Prompt =>
Reproduce each record below in full, word for word, without images.
'''
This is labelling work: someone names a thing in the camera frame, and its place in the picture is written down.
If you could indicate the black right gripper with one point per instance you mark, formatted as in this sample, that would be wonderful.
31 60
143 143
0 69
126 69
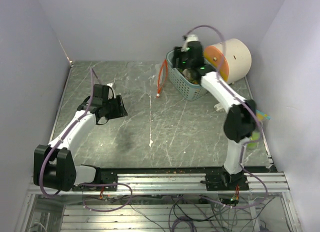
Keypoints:
176 56

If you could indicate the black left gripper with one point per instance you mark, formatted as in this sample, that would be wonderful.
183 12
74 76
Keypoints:
120 110

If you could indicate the clear bag with red zipper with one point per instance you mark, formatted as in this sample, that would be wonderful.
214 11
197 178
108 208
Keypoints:
158 77

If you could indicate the green fake fruit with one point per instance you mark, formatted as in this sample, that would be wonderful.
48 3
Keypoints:
254 137

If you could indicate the clear bag with teal zipper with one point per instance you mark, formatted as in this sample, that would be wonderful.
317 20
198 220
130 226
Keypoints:
262 117

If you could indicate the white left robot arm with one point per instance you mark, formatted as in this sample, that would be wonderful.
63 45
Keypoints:
53 164

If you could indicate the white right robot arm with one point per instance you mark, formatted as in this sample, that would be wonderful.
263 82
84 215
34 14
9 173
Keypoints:
211 67

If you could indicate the light blue perforated plastic basket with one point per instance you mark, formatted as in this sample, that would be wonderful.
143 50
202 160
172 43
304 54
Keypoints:
189 90

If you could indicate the cream cylinder with orange lid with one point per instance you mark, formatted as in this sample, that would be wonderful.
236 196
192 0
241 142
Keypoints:
237 59

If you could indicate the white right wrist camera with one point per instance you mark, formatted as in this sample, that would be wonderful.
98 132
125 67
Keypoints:
189 38

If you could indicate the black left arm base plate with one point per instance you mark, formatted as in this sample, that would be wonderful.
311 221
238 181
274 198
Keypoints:
105 179

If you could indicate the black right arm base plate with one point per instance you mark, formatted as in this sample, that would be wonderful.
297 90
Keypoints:
225 182

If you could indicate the aluminium frame rail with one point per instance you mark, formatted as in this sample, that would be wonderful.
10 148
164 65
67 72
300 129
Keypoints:
169 184

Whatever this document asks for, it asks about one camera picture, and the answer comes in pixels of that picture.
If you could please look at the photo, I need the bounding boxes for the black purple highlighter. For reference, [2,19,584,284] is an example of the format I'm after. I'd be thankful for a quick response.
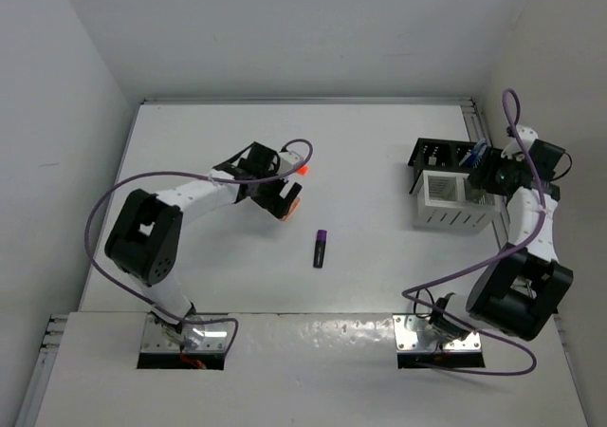
[313,230,327,269]

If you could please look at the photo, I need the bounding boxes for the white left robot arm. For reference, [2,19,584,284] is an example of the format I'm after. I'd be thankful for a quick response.
[104,142,310,325]

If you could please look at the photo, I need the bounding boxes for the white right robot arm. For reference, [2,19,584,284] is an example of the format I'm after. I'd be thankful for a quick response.
[428,126,573,341]

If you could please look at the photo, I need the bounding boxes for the blue pens in organizer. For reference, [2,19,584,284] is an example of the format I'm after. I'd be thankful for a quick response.
[459,138,488,167]

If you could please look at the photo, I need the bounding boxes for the white slotted organizer box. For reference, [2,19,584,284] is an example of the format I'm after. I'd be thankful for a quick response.
[411,171,500,234]

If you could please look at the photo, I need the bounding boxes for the black slotted organizer box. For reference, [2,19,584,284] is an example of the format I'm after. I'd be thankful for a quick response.
[408,138,476,195]

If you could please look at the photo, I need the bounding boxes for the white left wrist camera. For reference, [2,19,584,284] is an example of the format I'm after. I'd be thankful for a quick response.
[277,151,304,176]

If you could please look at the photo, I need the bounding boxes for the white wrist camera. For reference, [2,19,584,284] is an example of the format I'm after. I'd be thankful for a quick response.
[501,126,538,161]
[277,151,304,176]

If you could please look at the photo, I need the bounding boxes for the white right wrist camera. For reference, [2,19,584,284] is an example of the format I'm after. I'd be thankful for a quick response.
[501,126,538,161]

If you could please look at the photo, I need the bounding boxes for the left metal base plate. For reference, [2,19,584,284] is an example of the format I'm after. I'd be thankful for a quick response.
[140,314,231,354]

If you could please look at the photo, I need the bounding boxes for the metal base plate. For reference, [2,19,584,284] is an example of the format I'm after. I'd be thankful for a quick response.
[140,314,231,354]
[393,314,482,354]

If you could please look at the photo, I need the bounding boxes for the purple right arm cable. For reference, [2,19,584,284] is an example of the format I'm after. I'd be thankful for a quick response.
[401,87,539,376]

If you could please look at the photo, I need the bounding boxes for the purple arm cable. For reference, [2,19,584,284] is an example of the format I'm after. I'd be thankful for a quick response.
[83,138,315,352]
[401,87,539,376]

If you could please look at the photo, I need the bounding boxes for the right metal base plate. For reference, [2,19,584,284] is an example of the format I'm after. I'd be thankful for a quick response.
[393,314,482,354]

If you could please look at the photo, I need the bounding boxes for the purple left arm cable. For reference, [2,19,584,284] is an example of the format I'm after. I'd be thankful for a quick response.
[83,138,315,352]

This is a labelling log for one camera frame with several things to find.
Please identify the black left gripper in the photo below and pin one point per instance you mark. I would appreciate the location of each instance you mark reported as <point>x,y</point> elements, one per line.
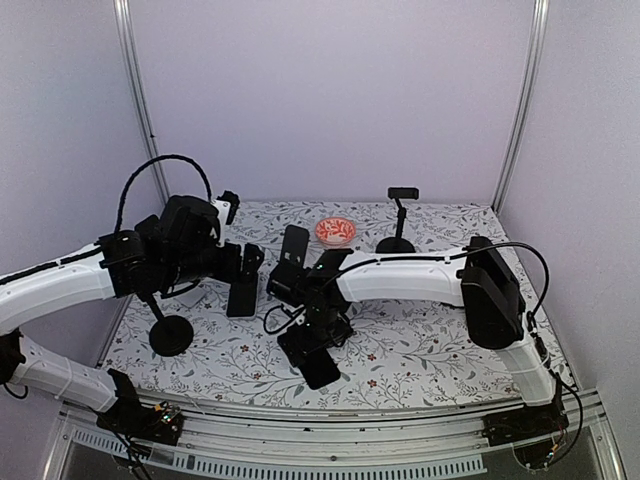
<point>230,271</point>

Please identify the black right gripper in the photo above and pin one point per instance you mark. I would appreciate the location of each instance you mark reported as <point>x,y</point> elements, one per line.
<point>340,332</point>

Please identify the small round base phone stand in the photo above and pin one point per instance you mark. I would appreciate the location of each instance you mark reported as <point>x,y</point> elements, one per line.
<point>294,246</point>

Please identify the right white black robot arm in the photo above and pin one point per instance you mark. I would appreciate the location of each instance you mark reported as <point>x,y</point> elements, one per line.
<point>474,278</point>

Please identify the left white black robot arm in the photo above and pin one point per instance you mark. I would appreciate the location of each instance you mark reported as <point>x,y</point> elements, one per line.
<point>163,256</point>

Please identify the black phone with white edge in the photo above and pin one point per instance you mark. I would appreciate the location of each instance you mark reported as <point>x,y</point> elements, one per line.
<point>242,299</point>

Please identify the white flat phone stand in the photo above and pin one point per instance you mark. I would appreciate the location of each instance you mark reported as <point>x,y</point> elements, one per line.
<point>198,297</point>

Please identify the black gooseneck stand round base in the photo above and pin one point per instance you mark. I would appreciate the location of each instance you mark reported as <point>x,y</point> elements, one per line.
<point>170,335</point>

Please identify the tall black clamp phone stand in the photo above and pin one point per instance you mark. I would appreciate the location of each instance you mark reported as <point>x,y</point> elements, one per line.
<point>397,243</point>

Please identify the red white patterned bowl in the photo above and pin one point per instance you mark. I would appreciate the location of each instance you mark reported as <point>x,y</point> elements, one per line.
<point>335,231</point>

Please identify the floral patterned tablecloth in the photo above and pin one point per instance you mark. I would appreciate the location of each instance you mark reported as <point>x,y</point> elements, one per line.
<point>402,354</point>

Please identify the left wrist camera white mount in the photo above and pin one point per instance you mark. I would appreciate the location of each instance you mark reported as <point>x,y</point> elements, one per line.
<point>227,206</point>

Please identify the aluminium front rail base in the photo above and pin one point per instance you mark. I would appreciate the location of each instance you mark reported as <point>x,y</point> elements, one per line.
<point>234,441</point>

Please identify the left aluminium frame post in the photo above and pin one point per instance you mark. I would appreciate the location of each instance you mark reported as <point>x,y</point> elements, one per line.
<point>124,25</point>

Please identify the aluminium frame post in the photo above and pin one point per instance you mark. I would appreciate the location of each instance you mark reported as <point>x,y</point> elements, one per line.
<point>532,64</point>
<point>124,25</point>

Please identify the right aluminium frame post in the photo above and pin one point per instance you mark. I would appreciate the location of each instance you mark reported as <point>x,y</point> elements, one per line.
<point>532,64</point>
'''
Task response =>
This is labelling work: someone names a thing in the camera frame, and its place in the picture is written down.
If you could indicate the black right gripper with one point per instance you mark, formatted as in this sample, that would be wonderful.
31 60
143 143
0 69
126 69
Keypoints:
176 56

If you could indicate the black left gripper with one point per instance you mark, formatted as in this sample, that would be wonderful.
183 12
74 76
Keypoints:
120 110

If you could indicate the clear bag with red zipper with one point per instance you mark, formatted as in this sample, that would be wonderful.
214 11
197 178
108 208
Keypoints:
158 77

If you could indicate the green fake fruit with one point per instance you mark, formatted as in this sample, that would be wonderful.
48 3
Keypoints:
254 137

If you could indicate the clear bag with teal zipper with one point per instance you mark, formatted as in this sample, that would be wonderful.
317 20
198 220
130 226
Keypoints:
262 117

If you could indicate the white left robot arm with one point per instance you mark, formatted as in this sample, that would be wonderful.
63 45
Keypoints:
53 164

If you could indicate the white right robot arm with one point per instance you mark, formatted as in this sample, that would be wonderful.
263 82
84 215
34 14
9 173
Keypoints:
211 67

If you could indicate the light blue perforated plastic basket with one point per instance you mark, formatted as in this sample, that would be wonderful.
143 50
202 160
172 43
304 54
Keypoints:
189 90

If you could indicate the cream cylinder with orange lid with one point per instance you mark, formatted as in this sample, that would be wonderful.
236 196
192 0
241 142
Keypoints:
237 59

If you could indicate the white right wrist camera with one point per instance you mark, formatted as in this sample, that would be wonderful.
98 132
125 67
Keypoints:
189 38

If you could indicate the black left arm base plate with one point per instance you mark, formatted as in this sample, that would be wonderful.
311 221
238 181
274 198
Keypoints:
105 179

If you could indicate the black right arm base plate with one point per instance you mark, formatted as in this sample, that would be wonderful.
297 90
Keypoints:
225 182

If you could indicate the aluminium frame rail with one point per instance you mark, formatted as in this sample, that would be wonderful.
10 148
164 65
67 72
300 129
Keypoints:
169 184

Whatever this document asks for, it asks about one camera picture, and the answer comes in pixels of that picture.
If you could please look at the photo, I need the bounding boxes for the black purple highlighter. For reference, [2,19,584,284] is an example of the format I'm after. I'd be thankful for a quick response.
[313,230,327,269]

If you could please look at the photo, I need the bounding boxes for the white left robot arm. For reference, [2,19,584,284] is an example of the format I'm after. I'd be thankful for a quick response.
[104,142,310,325]

If you could please look at the photo, I need the bounding boxes for the white right robot arm. For reference, [2,19,584,284] is an example of the format I'm after. I'd be thankful for a quick response.
[428,126,573,341]

If you could please look at the photo, I need the bounding boxes for the blue pens in organizer. For reference, [2,19,584,284] is an example of the format I'm after. I'd be thankful for a quick response.
[459,138,488,167]

If you could please look at the photo, I need the bounding boxes for the white slotted organizer box. For reference, [2,19,584,284] is an example of the format I'm after. I'd be thankful for a quick response.
[411,171,500,234]

If you could please look at the photo, I need the bounding boxes for the black slotted organizer box. For reference, [2,19,584,284] is an example of the format I'm after. I'd be thankful for a quick response.
[408,138,476,195]

If you could please look at the photo, I need the bounding boxes for the white left wrist camera. For reference, [2,19,584,284] is an example of the format I'm after. I'd be thankful for a quick response.
[277,151,304,176]

If you could please look at the photo, I need the bounding boxes for the white wrist camera. For reference, [2,19,584,284] is an example of the format I'm after. I'd be thankful for a quick response.
[501,126,538,161]
[277,151,304,176]

If you could please look at the photo, I need the bounding boxes for the white right wrist camera. For reference, [2,19,584,284] is an example of the format I'm after. I'd be thankful for a quick response.
[501,126,538,161]

If you could please look at the photo, I need the bounding boxes for the left metal base plate. For reference, [2,19,584,284] is an example of the format I'm after. I'd be thankful for a quick response.
[140,314,231,354]

If you could please look at the photo, I need the bounding boxes for the metal base plate. For reference, [2,19,584,284] is an example of the format I'm after. I'd be thankful for a quick response.
[140,314,231,354]
[393,314,482,354]

If you could please look at the photo, I need the bounding boxes for the purple right arm cable. For reference, [2,19,584,284] is an example of the format I'm after. I'd be thankful for a quick response.
[401,87,539,376]

If you could please look at the photo, I need the bounding boxes for the purple arm cable. For reference, [2,19,584,284] is an example of the format I'm after. I'd be thankful for a quick response.
[83,138,315,352]
[401,87,539,376]

If you could please look at the photo, I need the bounding boxes for the right metal base plate. For reference, [2,19,584,284] is an example of the format I'm after. I'd be thankful for a quick response.
[393,314,482,354]

If you could please look at the photo, I need the bounding boxes for the purple left arm cable. For reference, [2,19,584,284] is an example of the format I'm after. I'd be thankful for a quick response.
[83,138,315,352]

This is a labelling log for one camera frame with several things to find.
Please identify the black left gripper in the photo below and pin one point per instance you mark. I would appreciate the location of each instance you mark reported as <point>x,y</point> elements, one per line.
<point>230,271</point>

Please identify the black right gripper in the photo above and pin one point per instance you mark. I would appreciate the location of each instance you mark reported as <point>x,y</point> elements, one per line.
<point>340,332</point>

Please identify the small round base phone stand in the photo above and pin one point per instance you mark. I would appreciate the location of each instance you mark reported as <point>x,y</point> elements, one per line.
<point>294,246</point>

Please identify the right white black robot arm in the photo above and pin one point per instance you mark. I would appreciate the location of each instance you mark reported as <point>x,y</point> elements, one per line.
<point>474,278</point>

Please identify the left white black robot arm in the photo above and pin one point per instance you mark. I would appreciate the location of each instance you mark reported as <point>x,y</point> elements, one per line.
<point>163,256</point>

Please identify the black phone with white edge in the photo above and pin one point per instance you mark. I would appreciate the location of each instance you mark reported as <point>x,y</point> elements, one per line.
<point>242,299</point>

Please identify the white flat phone stand in the photo above and pin one point per instance you mark. I would appreciate the location of each instance you mark reported as <point>x,y</point> elements, one per line.
<point>198,297</point>

Please identify the black gooseneck stand round base in the photo above and pin one point per instance you mark. I would appreciate the location of each instance you mark reported as <point>x,y</point> elements, one per line.
<point>170,335</point>

Please identify the tall black clamp phone stand in the photo above and pin one point per instance you mark. I would appreciate the location of each instance you mark reported as <point>x,y</point> elements, one per line.
<point>397,243</point>

Please identify the red white patterned bowl in the photo above and pin one point per instance you mark. I would appreciate the location of each instance you mark reported as <point>x,y</point> elements, one per line.
<point>335,231</point>

Please identify the floral patterned tablecloth in the photo above and pin one point per instance you mark. I would appreciate the location of each instance you mark reported as <point>x,y</point> elements, one per line.
<point>402,354</point>

Please identify the left wrist camera white mount in the photo above and pin one point per instance you mark. I would appreciate the location of each instance you mark reported as <point>x,y</point> elements, one per line.
<point>227,206</point>

Please identify the aluminium front rail base in the photo above and pin one point per instance you mark. I would appreciate the location of each instance you mark reported as <point>x,y</point> elements, one per line.
<point>234,441</point>

Please identify the left aluminium frame post in the photo above and pin one point per instance you mark. I would appreciate the location of each instance you mark reported as <point>x,y</point> elements, one per line.
<point>124,25</point>

Please identify the aluminium frame post in the photo above and pin one point per instance you mark. I would appreciate the location of each instance you mark reported as <point>x,y</point> elements, one per line.
<point>532,64</point>
<point>124,25</point>

Please identify the right aluminium frame post in the photo above and pin one point per instance you mark. I would appreciate the location of each instance you mark reported as <point>x,y</point> elements, one per line.
<point>532,64</point>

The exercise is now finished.